Try it: Only one stretch of the records below is wanted: the lines from the one holding "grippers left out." through the one holding "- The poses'". Return it exactly, both ends included.

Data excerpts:
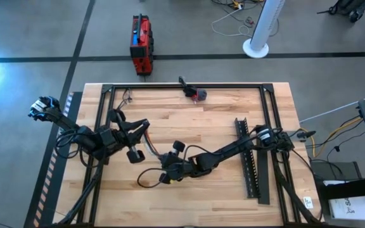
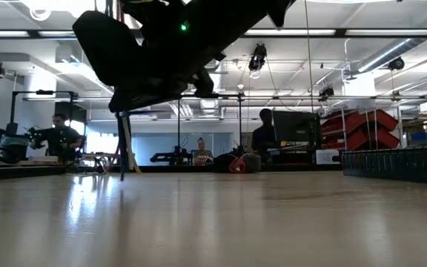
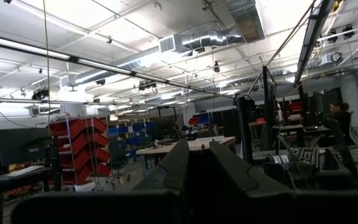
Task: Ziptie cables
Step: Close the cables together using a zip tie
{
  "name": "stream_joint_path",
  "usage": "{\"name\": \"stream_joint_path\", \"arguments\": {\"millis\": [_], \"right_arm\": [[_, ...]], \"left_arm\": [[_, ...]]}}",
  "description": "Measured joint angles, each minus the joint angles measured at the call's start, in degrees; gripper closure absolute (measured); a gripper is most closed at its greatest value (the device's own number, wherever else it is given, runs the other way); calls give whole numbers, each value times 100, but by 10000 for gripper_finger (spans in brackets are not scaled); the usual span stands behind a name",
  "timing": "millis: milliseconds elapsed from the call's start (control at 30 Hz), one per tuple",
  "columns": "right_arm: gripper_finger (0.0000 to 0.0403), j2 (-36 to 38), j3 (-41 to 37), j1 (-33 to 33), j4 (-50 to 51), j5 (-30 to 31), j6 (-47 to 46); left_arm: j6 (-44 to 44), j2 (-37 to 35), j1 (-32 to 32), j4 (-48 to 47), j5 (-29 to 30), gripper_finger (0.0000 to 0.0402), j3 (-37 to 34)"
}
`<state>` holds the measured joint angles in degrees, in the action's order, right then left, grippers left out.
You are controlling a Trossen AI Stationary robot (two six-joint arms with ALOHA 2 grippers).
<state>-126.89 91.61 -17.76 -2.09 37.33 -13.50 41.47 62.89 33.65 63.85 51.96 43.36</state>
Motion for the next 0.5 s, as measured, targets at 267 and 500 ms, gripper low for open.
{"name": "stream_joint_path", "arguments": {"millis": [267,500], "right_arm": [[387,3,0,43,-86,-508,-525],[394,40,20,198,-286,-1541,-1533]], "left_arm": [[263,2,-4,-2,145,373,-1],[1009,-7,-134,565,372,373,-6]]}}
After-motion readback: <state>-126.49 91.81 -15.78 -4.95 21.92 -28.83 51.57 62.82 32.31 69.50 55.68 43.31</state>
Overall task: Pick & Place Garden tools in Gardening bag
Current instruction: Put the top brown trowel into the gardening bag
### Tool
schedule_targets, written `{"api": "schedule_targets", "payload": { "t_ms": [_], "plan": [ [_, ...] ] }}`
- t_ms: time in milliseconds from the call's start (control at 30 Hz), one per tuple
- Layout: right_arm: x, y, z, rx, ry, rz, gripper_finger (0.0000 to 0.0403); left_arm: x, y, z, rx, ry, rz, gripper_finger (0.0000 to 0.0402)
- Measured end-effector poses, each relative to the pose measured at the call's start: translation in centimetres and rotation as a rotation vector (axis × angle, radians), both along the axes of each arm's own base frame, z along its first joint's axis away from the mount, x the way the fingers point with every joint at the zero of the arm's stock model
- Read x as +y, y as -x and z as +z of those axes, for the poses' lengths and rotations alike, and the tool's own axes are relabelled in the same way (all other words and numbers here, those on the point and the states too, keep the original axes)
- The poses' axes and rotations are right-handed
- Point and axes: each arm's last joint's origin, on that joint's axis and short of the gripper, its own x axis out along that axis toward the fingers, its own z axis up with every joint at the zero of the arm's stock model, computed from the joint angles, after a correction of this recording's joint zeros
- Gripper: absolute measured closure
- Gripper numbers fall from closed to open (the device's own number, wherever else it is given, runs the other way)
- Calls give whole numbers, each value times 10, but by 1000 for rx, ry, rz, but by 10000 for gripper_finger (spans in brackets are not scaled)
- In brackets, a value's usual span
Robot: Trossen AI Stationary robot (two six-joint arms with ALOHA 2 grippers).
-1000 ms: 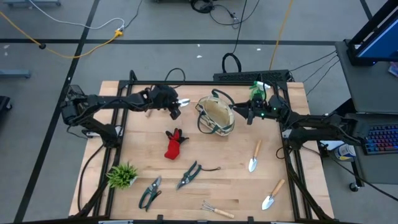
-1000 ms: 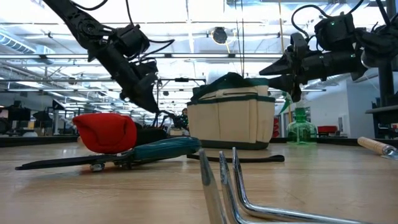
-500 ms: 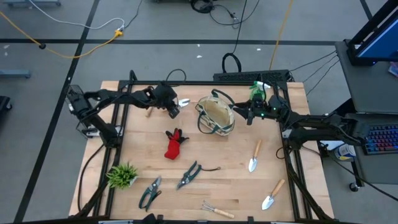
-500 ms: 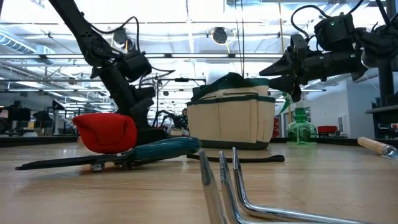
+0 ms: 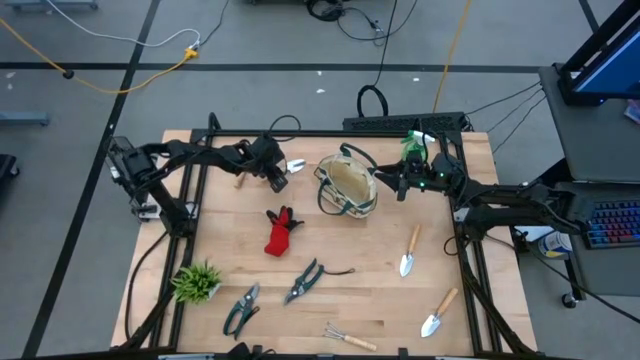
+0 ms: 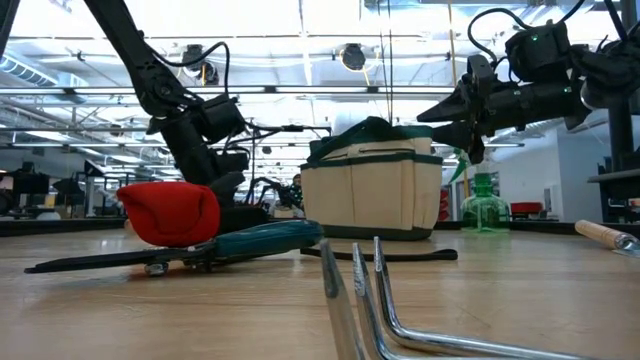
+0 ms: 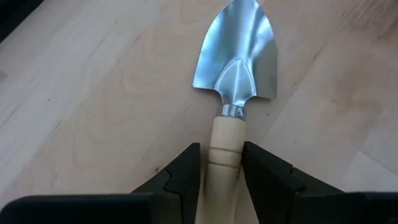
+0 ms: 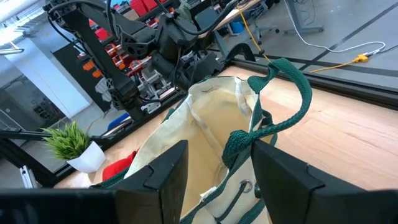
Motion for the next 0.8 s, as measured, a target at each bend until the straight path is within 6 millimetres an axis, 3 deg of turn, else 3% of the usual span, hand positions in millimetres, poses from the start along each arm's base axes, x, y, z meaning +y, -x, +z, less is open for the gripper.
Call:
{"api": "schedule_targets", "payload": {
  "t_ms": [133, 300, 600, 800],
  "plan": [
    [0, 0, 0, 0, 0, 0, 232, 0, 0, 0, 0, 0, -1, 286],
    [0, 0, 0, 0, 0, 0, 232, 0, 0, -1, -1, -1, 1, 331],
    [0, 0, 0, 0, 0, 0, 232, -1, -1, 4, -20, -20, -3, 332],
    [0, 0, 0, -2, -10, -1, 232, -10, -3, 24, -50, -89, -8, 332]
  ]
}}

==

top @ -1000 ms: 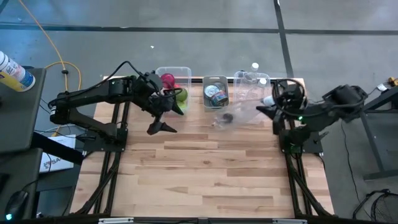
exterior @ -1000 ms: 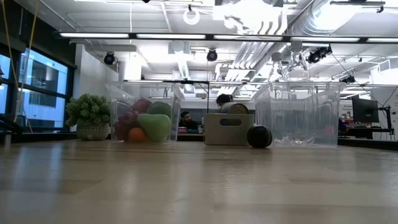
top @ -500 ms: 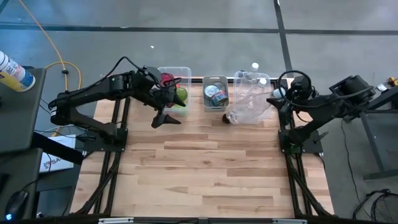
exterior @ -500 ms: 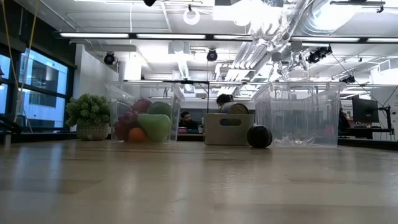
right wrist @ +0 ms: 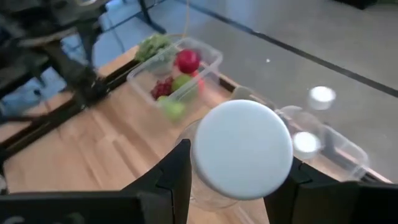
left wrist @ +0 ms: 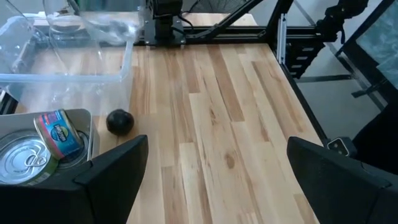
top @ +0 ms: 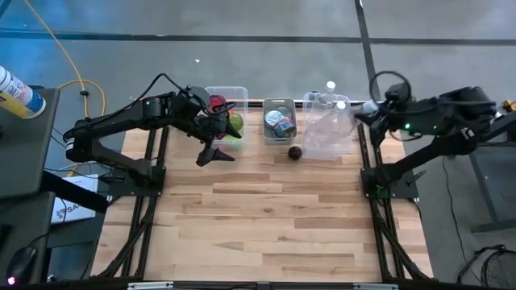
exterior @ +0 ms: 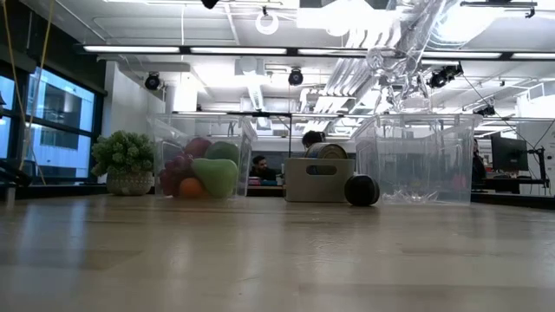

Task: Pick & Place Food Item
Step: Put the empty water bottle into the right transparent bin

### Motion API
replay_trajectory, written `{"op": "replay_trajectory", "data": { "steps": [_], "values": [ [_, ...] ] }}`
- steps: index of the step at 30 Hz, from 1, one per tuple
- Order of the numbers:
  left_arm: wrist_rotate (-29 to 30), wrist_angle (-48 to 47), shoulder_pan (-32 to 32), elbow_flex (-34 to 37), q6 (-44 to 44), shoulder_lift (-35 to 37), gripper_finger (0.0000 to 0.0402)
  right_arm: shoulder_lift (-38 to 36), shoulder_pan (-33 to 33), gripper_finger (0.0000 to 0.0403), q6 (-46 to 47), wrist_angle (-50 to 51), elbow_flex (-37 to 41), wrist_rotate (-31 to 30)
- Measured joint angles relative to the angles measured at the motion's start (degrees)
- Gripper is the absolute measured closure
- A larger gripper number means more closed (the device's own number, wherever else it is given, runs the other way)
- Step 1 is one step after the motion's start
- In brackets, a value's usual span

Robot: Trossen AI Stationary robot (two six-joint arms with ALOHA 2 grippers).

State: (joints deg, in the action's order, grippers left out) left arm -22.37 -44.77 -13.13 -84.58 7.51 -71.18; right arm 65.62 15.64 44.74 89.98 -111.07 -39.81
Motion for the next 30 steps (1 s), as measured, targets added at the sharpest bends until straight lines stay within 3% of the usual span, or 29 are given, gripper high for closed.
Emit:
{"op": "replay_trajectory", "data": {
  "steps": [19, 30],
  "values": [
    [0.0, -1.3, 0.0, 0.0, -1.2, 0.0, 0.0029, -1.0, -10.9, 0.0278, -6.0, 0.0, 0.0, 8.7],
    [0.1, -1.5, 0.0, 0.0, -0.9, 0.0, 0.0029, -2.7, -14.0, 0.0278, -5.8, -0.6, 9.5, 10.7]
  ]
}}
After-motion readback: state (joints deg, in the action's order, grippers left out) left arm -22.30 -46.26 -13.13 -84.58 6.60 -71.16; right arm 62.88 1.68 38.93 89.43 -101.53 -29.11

Result of this task:
`<state>` holds the measured joint angles in degrees, in the action's order, right then left, grippers left out.
You are controlling a Trossen AI Stationary robot (two six-joint arms with ALOHA 2 grippers).
<state>-126.89 91.61 -17.76 -2.09 37.33 -13.50 41.47 62.89 33.65 63.85 51.96 43.36</state>
Motion for the next 0.5 s, as measured, targets at 267 and 500 ms, gripper low for open.
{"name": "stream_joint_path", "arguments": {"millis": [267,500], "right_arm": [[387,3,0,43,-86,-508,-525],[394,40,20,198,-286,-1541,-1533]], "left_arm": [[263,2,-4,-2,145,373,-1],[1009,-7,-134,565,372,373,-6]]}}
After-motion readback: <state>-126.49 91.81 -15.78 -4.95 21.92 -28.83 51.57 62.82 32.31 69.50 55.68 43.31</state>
Overall task: Pick & Place Garden tools in Gardening bag
Current instruction: Put the top brown trowel into the gardening bag
### Tool
schedule_targets, written `{"api": "schedule_targets", "payload": { "t_ms": [_], "plan": [ [_, ...] ] }}`
- t_ms: time in milliseconds from the call's start (control at 30 Hz), one per tuple
- Layout: right_arm: x, y, z, rx, ry, rz, gripper_finger (0.0000 to 0.0403); left_arm: x, y, z, rx, ry, rz, gripper_finger (0.0000 to 0.0402)
- Measured end-effector poses, each relative to the pose measured at the call's start: translation in centimetres and rotation as a rotation vector (axis × angle, radians), both along the axes of each arm's own base frame, z along its first joint's axis away from the mount, x the way the fingers point with every joint at the zero of the arm's stock model
- Read x as +y, y as -x and z as +z of those axes, for the poses' lengths and rotations alike, and the tool's own axes are relabelled in the same way (all other words and numbers here, those on the point and the states too, keep the original axes)
- The poses' axes and rotations are right-handed

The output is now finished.